- _Aim of the exercise_: Restate the full set of records exactly, word for word.

- _The records_:
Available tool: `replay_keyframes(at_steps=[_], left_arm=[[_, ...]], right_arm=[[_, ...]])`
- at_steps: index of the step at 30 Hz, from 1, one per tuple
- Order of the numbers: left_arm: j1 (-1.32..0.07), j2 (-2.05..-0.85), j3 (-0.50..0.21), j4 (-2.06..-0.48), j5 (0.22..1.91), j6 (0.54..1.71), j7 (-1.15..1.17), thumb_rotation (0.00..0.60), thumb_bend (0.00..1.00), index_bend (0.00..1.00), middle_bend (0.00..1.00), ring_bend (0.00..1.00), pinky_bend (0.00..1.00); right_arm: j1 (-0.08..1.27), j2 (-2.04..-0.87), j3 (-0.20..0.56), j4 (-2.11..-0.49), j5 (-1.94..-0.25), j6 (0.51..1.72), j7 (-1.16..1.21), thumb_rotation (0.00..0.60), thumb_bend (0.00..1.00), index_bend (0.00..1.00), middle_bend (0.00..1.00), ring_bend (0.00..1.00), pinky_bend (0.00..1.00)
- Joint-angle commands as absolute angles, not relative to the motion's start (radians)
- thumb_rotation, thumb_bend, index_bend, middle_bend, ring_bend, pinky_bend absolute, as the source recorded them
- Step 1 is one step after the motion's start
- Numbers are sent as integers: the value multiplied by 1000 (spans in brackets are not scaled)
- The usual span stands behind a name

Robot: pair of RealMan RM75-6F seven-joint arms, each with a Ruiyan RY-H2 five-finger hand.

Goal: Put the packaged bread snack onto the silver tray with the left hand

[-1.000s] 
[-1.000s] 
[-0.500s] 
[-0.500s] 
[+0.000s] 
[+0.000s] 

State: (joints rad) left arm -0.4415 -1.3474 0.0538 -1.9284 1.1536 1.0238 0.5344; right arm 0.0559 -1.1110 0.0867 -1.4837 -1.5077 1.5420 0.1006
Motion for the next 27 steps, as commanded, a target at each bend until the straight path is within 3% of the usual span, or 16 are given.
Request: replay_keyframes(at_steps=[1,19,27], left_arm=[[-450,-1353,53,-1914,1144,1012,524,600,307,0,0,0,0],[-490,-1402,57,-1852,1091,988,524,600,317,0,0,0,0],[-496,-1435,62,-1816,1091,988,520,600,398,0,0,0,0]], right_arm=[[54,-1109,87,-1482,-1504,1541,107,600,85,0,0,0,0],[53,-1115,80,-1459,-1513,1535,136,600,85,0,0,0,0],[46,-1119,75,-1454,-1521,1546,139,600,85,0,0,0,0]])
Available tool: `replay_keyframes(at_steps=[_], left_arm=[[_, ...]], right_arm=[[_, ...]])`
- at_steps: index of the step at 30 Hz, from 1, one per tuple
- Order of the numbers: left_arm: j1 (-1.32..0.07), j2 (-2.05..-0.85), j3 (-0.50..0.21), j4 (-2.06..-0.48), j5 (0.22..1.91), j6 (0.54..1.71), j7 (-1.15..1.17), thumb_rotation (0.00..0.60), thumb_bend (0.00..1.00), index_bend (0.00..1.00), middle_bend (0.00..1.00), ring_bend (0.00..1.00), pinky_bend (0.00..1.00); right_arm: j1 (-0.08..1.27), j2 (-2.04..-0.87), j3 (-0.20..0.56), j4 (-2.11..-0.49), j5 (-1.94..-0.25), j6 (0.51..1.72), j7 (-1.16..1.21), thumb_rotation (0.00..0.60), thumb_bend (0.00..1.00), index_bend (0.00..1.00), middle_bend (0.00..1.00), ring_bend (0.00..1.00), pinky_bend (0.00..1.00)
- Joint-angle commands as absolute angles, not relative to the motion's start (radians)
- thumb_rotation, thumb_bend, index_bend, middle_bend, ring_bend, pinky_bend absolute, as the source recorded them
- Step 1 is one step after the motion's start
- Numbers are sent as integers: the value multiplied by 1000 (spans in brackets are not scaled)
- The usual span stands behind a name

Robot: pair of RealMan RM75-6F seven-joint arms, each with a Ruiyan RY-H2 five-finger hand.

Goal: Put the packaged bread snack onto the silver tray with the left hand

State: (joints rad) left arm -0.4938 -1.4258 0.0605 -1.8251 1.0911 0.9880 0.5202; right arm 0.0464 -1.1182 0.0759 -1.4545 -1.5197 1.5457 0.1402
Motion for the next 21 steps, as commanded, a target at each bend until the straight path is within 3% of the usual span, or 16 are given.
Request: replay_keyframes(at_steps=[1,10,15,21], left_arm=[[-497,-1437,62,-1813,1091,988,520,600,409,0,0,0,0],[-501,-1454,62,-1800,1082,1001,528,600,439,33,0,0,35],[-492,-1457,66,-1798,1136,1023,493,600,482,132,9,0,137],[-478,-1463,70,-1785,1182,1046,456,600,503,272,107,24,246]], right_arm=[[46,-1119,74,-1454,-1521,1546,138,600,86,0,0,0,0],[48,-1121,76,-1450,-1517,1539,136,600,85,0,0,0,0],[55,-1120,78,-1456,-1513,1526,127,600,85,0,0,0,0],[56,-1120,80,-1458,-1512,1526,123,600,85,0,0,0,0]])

- _Solution to this problem_:
Available tool: `replay_keyframes(at_steps=[_], left_arm=[[_, ...]], right_arm=[[_, ...]])`
- at_steps: index of the step at 30 Hz, from 1, one per tuple
- Order of the numbers: left_arm: j1 (-1.32..0.07), j2 (-2.05..-0.85), j3 (-0.50..0.21), j4 (-2.06..-0.48), j5 (0.22..1.91), j6 (0.54..1.71), j7 (-1.15..1.17), thumb_rotation (0.00..0.60), thumb_bend (0.00..1.00), index_bend (0.00..1.00), middle_bend (0.00..1.00), ring_bend (0.00..1.00), pinky_bend (0.00..1.00); right_arm: j1 (-0.08..1.27), j2 (-2.04..-0.87), j3 (-0.20..0.56), j4 (-2.11..-0.49), j5 (-1.94..-0.25), j6 (0.51..1.72), j7 (-1.16..1.21), thumb_rotation (0.00..0.60), thumb_bend (0.00..1.00), index_bend (0.00..1.00), middle_bend (0.00..1.00), ring_bend (0.00..1.00), pinky_bend (0.00..1.00)
- Joint-angle commands as absolute angles, not relative to the motion's start (radians)
- thumb_rotation, thumb_bend, index_bend, middle_bend, ring_bend, pinky_bend absolute, as the source recorded them
- Step 1 is one step after the motion's start
- Numbers are sent as integers: the value multiplied by 1000 (spans in brackets are not scaled)
- The usual span stands behind a name

Robot: pair of RealMan RM75-6F seven-joint arms, each with a Ruiyan RY-H2 five-finger hand.

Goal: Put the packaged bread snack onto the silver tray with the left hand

[-1.000s] 
[-1.000s] 
[-0.500s] 
[-0.500s] 
[+0.000s] 
[+0.000s] 

State: (joints rad) left arm -0.4415 -1.3474 0.0538 -1.9284 1.1536 1.0238 0.5344; right arm 0.0559 -1.1110 0.0867 -1.4837 -1.5077 1.5420 0.1006
Motion for the next 27 steps, as commanded, a target at each bend until the straight path is within 3% of the usual span, or 16 are given.
Request: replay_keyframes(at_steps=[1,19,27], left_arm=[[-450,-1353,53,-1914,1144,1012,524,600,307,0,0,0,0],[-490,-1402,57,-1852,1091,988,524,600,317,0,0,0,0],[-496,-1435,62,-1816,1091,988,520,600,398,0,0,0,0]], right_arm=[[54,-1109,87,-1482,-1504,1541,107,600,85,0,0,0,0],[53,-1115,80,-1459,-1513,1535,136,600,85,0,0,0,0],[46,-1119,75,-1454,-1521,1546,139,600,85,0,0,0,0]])
Available tool: `replay_keyframes(at_steps=[_], left_arm=[[_, ...]], right_arm=[[_, ...]])`
- at_steps: index of the step at 30 Hz, from 1, one per tuple
- Order of the numbers: left_arm: j1 (-1.32..0.07), j2 (-2.05..-0.85), j3 (-0.50..0.21), j4 (-2.06..-0.48), j5 (0.22..1.91), j6 (0.54..1.71), j7 (-1.15..1.17), thumb_rotation (0.00..0.60), thumb_bend (0.00..1.00), index_bend (0.00..1.00), middle_bend (0.00..1.00), ring_bend (0.00..1.00), pinky_bend (0.00..1.00); right_arm: j1 (-0.08..1.27), j2 (-2.04..-0.87), j3 (-0.20..0.56), j4 (-2.11..-0.49), j5 (-1.94..-0.25), j6 (0.51..1.72), j7 (-1.16..1.21), thumb_rotation (0.00..0.60), thumb_bend (0.00..1.00), index_bend (0.00..1.00), middle_bend (0.00..1.00), ring_bend (0.00..1.00), pinky_bend (0.00..1.00)
- Joint-angle commands as absolute angles, not relative to the motion's start (radians)
- thumb_rotation, thumb_bend, index_bend, middle_bend, ring_bend, pinky_bend absolute, as the source recorded them
- Step 1 is one step after the motion's start
- Numbers are sent as integers: the value multiplied by 1000 (spans in brackets are not scaled)
- The usual span stands behind a name

Robot: pair of RealMan RM75-6F seven-joint arms, each with a Ruiyan RY-H2 five-finger hand.

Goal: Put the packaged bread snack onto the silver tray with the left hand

State: (joints rad) left arm -0.4938 -1.4258 0.0605 -1.8251 1.0911 0.9880 0.5202; right arm 0.0464 -1.1182 0.0759 -1.4545 -1.5197 1.5457 0.1402
Motion for the next 21 steps, as commanded, a target at each bend until the straight path is within 3% of the usual span, or 16 are given.
Request: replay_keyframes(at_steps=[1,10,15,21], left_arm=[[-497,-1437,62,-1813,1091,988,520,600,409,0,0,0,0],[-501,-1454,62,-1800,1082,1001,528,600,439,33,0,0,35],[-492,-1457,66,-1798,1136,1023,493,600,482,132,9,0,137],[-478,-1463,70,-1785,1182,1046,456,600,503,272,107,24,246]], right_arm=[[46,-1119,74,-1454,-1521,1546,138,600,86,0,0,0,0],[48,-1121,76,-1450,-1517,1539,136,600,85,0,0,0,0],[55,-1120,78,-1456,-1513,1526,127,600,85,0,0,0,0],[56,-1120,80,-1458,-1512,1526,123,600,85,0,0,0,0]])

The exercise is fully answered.